Ainsi, les danseurs de The Romeo adoptent le corps de la séduction en ne touchant rien, ou presque rien. On assiste à un effleurement continu de l’air ; une caresse du sol, parcouru sur la pointe des pieds. Des pas de velours qui tournent ; de menues ouvertures de bras, constantes mais souples, légèrement pliées (comme dans la danse baroque, danse de cour s’il en est !), donnant l’impression de corps sans poids. De bout en bout, on remarque la délicatesse des poignets qui flottent, on caresse, on n’attrape pas, on ne décide de rien, on se maintient souplement, c’est tout.

Le jeu engagé avec la scénographie, une tonnelle en moucharabieh en fond de scène, trace des couloirs depuis lesquels les danseurs.ses jouent d’entrées est de sorties dans un défilé qui défie les canons habituels du catwalk. Ici tous les corps sont célébrés et usent de leur pouvoir de séduction à égalité. L’introduction de la pièce est d’ailleurs une prise de parole où chaque interprète se présente en mettant en avant sa particularité, incluant peurs, défauts et étrangetés. Il en va de même pour les tenues, conçues par Trajal Harrell lui-même, et dont la beauté et l’allure tiennent au caractère composite, rapiécé et éclectique des éléments qui les composent.

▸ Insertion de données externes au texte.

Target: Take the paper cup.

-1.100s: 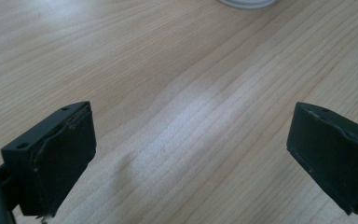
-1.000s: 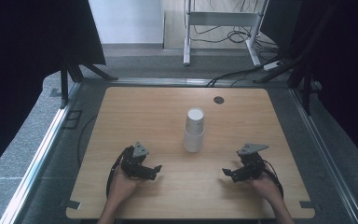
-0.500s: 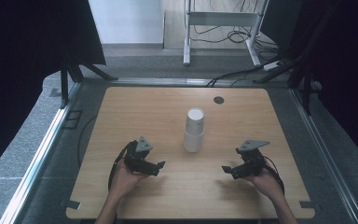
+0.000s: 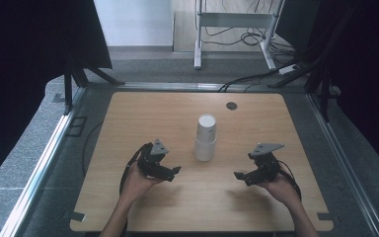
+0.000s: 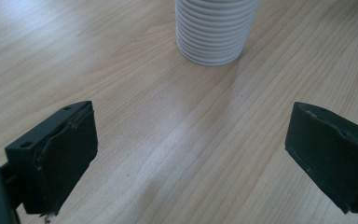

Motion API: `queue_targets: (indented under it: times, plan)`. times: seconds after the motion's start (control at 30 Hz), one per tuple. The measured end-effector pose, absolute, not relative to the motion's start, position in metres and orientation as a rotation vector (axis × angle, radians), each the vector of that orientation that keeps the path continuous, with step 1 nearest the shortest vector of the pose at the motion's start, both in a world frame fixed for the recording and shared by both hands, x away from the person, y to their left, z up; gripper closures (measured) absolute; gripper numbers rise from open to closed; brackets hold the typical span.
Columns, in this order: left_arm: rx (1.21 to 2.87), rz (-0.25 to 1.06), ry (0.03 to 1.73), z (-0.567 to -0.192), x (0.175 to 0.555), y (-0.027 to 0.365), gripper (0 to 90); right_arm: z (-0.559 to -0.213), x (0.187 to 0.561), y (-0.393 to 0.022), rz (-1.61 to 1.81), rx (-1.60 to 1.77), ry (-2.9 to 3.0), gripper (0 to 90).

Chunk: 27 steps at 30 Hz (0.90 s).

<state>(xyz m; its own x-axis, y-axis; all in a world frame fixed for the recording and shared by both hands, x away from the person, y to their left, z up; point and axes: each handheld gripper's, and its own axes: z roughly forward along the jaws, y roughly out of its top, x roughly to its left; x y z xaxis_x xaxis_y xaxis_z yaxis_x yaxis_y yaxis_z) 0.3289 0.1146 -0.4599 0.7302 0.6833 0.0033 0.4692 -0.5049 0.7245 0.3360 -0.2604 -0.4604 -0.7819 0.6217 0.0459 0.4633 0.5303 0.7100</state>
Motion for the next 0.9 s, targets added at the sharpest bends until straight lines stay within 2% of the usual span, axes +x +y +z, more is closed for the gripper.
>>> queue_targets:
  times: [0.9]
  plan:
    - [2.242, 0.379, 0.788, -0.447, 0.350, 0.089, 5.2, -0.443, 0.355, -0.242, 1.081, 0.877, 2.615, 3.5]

Au rythme des Gymnopédie, The Romeo a la mouvement délicat d’une vague, éprouvée en essaim, ou individuellement en onde du bassin jusqu’aux doigts. Dans cet aller-retour infini qui confine à l’hypnose, le cycle tient pour objet son mystère. Celui des neiges éternelles revenues chaque nuit pour recouvrir les traces et les pas des catwalks, et tout recommencer.